I started with what I had — an old Ryzen 5 3600, 32GB of DDR4, and a collection of drives I’d accumulated over the years. Nothing fancy, but more than enough for what I needed. The real investment was the case: a Rosewill 4U rackmount that barely fit in my closet.

The beauty of Unraid is that it doesn’t care about matching drives. I threw in a 4TB, two 2TBs, and a 1TB SSD for cache. Parity drive handles the redundancy. It’s not enterprise-grade, but it’s mine.

The Stack

Here’s what’s running today:

  • Traefik as the reverse proxy, handling SSL termination and routing
  • Cloudflare Tunnel for secure external access without port forwarding
  • Gitea for local Git hosting and CI/CD
  • n8n for workflow automation (more on this in a future post)
  • Ollama running Llama 3 for local AI inference
  • Stable Diffusion via ComfyUI for image generation
  • Mattermost for notifications and alerts
  • Postgres as the shared database backend
  • Immich for photo backup and management

Lessons Learned

The biggest lesson? Start simple. I spent weeks perfecting my Docker Compose files before I had a single useful service running. Should’ve just started with Portainer and iterated.

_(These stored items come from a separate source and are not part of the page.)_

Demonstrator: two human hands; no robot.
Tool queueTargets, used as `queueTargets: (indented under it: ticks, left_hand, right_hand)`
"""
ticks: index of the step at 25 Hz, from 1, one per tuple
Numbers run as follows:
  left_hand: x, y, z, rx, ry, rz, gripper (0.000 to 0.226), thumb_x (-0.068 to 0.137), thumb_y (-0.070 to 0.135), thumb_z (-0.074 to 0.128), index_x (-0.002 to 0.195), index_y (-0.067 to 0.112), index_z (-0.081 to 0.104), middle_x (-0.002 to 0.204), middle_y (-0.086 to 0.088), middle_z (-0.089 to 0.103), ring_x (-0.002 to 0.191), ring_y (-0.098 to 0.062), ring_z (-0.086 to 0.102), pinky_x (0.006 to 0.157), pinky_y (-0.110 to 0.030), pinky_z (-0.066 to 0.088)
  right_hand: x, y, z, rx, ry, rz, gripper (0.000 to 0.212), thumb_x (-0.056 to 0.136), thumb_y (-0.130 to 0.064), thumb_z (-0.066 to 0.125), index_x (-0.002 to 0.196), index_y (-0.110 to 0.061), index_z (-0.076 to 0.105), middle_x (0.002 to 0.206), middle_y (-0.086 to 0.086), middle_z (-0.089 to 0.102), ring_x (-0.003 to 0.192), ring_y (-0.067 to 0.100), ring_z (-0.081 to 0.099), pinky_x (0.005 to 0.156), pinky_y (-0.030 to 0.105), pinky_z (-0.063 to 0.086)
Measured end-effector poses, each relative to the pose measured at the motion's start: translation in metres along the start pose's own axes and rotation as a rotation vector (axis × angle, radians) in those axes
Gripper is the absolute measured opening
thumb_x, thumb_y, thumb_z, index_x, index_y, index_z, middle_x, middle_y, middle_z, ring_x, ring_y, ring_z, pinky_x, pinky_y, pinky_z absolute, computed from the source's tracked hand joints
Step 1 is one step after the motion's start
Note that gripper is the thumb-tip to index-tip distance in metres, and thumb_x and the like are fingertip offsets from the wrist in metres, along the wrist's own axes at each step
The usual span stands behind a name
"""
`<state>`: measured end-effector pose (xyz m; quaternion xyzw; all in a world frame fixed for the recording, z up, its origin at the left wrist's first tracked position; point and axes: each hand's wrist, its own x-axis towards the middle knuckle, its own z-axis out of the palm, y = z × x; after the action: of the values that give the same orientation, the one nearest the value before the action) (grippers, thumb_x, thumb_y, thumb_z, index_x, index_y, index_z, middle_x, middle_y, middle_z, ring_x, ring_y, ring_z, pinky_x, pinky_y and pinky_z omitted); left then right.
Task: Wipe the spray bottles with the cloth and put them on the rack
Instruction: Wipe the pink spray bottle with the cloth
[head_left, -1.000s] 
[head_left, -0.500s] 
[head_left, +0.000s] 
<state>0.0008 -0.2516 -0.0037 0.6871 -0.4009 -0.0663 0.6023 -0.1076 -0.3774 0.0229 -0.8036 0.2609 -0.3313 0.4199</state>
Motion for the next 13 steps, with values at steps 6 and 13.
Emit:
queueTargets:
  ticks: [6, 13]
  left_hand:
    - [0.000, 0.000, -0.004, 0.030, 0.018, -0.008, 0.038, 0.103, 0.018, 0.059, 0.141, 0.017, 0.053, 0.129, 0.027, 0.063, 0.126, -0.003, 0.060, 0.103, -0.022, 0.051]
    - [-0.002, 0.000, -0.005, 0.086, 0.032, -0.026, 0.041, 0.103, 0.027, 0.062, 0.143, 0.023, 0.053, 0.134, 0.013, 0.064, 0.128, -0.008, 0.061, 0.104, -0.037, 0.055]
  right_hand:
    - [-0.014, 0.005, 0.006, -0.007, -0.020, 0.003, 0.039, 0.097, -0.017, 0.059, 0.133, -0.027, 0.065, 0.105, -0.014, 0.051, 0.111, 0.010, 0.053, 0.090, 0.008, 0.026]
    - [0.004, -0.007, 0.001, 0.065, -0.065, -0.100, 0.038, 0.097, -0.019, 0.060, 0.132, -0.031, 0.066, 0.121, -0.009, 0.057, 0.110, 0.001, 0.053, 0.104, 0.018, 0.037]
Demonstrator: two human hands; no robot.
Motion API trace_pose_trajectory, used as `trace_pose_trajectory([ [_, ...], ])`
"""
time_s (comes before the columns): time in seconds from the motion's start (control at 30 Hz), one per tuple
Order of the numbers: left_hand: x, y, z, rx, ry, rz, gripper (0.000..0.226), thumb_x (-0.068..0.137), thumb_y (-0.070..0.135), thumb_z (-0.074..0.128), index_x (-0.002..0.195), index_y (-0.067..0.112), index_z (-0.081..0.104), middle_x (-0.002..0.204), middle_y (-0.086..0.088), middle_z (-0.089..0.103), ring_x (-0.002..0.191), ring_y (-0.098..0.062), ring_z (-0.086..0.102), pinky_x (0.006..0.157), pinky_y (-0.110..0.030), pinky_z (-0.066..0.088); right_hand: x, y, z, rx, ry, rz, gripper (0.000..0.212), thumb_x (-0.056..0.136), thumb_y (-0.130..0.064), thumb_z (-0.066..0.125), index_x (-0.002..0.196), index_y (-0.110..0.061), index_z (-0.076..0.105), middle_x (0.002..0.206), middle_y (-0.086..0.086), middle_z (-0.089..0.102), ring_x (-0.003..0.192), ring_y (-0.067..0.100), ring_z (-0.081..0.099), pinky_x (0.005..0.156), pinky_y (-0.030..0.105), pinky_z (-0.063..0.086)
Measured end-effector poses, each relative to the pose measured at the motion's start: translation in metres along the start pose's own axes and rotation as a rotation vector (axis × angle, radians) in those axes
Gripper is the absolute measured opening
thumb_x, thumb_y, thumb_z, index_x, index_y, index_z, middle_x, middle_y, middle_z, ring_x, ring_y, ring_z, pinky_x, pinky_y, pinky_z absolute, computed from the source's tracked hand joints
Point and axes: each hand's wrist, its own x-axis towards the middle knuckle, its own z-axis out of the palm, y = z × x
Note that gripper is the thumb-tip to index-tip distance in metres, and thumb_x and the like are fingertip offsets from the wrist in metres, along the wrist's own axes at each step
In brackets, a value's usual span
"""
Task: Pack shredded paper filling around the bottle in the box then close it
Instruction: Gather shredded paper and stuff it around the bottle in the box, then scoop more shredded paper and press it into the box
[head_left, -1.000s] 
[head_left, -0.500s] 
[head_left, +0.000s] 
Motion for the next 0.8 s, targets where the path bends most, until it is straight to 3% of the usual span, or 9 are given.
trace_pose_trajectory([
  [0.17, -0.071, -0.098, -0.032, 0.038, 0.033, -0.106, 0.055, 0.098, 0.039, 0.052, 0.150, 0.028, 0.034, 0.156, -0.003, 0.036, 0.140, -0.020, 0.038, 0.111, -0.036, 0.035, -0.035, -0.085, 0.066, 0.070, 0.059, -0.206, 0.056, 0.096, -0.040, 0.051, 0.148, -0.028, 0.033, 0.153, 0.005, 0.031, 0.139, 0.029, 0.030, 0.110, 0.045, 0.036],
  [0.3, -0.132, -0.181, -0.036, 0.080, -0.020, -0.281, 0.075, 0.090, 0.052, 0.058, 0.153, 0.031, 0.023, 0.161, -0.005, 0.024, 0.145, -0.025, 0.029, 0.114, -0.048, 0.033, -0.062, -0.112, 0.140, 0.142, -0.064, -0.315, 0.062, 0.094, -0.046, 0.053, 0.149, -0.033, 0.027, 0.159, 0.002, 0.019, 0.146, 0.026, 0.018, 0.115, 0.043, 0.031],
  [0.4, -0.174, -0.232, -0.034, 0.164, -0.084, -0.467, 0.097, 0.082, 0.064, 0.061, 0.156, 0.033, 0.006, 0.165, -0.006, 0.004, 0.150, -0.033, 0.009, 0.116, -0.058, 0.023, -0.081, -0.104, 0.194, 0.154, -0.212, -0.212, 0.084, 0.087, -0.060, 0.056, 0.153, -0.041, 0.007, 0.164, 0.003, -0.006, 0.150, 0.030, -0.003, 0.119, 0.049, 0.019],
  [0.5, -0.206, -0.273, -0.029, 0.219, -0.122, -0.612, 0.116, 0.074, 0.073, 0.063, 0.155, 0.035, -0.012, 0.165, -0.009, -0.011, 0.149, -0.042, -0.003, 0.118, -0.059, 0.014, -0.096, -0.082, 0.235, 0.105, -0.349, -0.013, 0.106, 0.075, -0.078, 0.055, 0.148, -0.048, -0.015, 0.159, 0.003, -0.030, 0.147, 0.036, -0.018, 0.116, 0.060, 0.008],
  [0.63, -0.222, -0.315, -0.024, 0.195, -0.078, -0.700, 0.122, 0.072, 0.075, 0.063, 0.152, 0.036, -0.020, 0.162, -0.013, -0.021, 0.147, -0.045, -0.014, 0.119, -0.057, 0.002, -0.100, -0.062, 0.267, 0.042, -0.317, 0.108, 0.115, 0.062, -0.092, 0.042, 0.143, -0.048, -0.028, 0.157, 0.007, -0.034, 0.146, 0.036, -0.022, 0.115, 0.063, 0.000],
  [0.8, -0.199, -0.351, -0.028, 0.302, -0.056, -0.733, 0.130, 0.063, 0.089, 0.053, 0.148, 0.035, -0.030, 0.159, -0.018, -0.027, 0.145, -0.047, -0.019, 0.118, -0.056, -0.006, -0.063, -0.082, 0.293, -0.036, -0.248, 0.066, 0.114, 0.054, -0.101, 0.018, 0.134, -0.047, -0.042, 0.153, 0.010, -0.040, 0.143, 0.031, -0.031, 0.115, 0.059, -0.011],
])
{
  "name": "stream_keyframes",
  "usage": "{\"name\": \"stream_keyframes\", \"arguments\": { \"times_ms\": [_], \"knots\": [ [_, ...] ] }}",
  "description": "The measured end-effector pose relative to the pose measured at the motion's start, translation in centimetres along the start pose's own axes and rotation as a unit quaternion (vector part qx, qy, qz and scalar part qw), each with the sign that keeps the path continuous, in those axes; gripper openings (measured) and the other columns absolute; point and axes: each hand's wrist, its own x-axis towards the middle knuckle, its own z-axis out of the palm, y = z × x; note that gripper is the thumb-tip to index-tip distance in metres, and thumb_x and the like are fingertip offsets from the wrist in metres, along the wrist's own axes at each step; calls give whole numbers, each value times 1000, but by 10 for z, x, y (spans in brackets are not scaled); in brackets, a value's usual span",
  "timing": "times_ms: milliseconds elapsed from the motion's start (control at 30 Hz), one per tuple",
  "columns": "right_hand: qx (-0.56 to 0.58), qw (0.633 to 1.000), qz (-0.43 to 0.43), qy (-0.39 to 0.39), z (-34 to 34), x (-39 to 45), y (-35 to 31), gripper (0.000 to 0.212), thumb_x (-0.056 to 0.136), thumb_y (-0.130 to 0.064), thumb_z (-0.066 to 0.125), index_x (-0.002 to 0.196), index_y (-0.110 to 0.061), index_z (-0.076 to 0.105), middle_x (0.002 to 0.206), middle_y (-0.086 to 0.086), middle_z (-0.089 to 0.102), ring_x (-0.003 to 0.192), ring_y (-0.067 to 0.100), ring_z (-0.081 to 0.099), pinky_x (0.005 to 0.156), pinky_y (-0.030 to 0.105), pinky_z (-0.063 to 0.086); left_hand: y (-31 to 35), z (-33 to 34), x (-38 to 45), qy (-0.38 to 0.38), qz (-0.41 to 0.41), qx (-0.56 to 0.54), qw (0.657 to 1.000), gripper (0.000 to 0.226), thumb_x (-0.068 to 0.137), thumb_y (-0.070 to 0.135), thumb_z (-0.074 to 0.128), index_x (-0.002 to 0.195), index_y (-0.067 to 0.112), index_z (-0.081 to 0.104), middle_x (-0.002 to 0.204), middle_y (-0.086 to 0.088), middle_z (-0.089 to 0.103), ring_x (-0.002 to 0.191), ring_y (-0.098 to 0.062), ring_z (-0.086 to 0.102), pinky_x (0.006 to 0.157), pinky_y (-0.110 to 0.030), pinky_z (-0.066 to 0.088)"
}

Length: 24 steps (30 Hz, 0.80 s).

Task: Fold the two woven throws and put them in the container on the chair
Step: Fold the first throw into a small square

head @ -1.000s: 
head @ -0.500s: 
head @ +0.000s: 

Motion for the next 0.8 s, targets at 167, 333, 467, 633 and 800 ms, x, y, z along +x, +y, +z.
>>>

Second lesson: backups aren’t optional. I learned this the hard way when a failed drive update wiped my Plex metadata. Now everything critical gets backed up to Backblaze B2 nightly via a cron job.

Third: monitoring matters. I set up Uptime Kuma early on, and it’s saved me multiple times. When a container silently dies at 3 AM, I know about it before my morning coffee.

What’s Next

The current project is building an AI content pipeline that connects n8n, Ollama, and Stable Diffusion to automatically generate and publish blog posts. Yes, this blog is part of that pipeline. More details coming soon.

If you’re thinking about starting a homelab, my advice is simple: just start. Pick one service, get it running, and build from there. The rabbit hole is deep, but it’s a fun one.